THE DATA ::

════════

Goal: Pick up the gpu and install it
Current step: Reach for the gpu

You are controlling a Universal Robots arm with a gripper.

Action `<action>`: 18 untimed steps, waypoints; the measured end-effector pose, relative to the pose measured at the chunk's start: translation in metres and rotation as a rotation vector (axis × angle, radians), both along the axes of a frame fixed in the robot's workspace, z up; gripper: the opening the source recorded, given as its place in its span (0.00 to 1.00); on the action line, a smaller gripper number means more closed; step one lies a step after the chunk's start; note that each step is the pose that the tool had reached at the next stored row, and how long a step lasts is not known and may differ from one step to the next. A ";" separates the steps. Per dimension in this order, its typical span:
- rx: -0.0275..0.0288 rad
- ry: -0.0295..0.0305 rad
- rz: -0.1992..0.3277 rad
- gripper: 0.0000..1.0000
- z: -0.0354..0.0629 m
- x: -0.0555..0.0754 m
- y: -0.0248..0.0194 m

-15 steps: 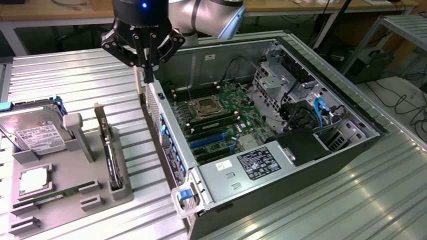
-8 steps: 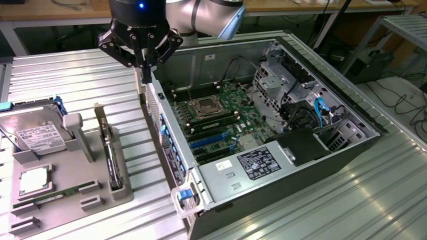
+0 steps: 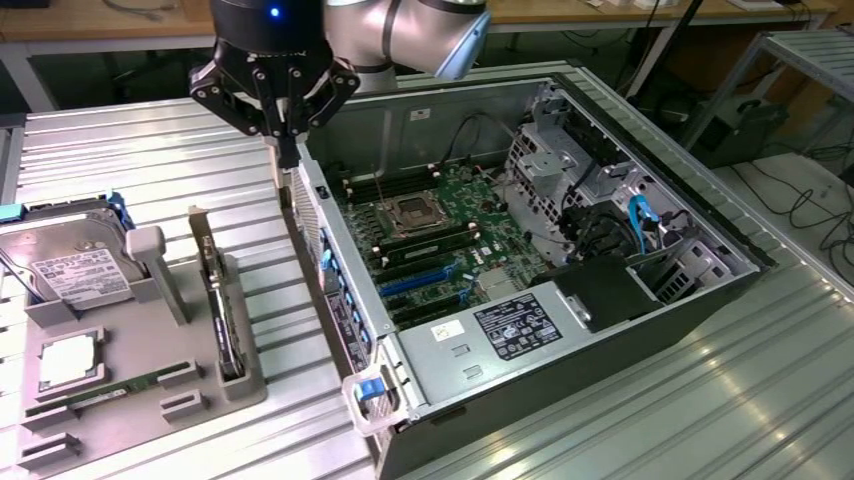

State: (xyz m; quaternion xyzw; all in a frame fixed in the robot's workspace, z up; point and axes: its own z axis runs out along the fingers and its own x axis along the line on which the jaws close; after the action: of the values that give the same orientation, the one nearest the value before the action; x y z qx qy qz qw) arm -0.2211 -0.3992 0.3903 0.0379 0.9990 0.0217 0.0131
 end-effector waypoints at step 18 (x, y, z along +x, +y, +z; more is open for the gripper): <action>0.0000 0.0000 0.000 0.11 -0.0008 -0.011 -0.0002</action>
State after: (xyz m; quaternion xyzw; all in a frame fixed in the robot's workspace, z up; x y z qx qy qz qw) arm -0.2317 -0.3994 0.3895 0.0379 0.9990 0.0217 0.0131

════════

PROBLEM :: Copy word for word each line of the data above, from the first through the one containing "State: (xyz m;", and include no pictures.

TASK SOLUTION ::
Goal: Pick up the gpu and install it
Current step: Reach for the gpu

You are controlling a Universal Robots arm with a gripper.

Action `<action>`: 18 untimed steps, waypoints; the measured end-effector pose, relative to the pose measured at the chunk's start: translation in metres and rotation as a rotation vector (axis × angle, radians), both along the axes of a frame fixed in the robot's workspace, z up; gripper: the opening the source recorded, given as its place in its span (0.00 to 1.00); on the action line, a smaller gripper number means more closed; step one lies a step after the chunk's start; note that each step is the pose that the tool had reached at the next stored row, and how long a step lasts is not known and may differ from one step to the next. A ";" separates the steps. Per dimension in this order, its typical span:
- rx: -0.0275..0.0288 rad
- ry: -0.0295..0.0305 rad
- rz: -0.1992..0.3277 rad
- gripper: 0.0000..1.0000
- z: -0.0354..0.0629 m
- x: -0.0555..0.0754 m
- y: -0.0248..0.0194 m

-15 steps: 
-8 steps: 
+0 steps: 

State: (xyz m; quaternion xyzw; all in a frame fixed in the robot's workspace, z up; point and axes: its own z axis runs out along the fingers and its own x axis along the line on which the jaws close; after the action: of the values that give the same orientation, the one nearest the value before the action; x y z qx qy qz qw) arm -0.2211 -0.3992 0.3903 0.0379 0.9990 0.0217 0.0131

This answer requires no additional content.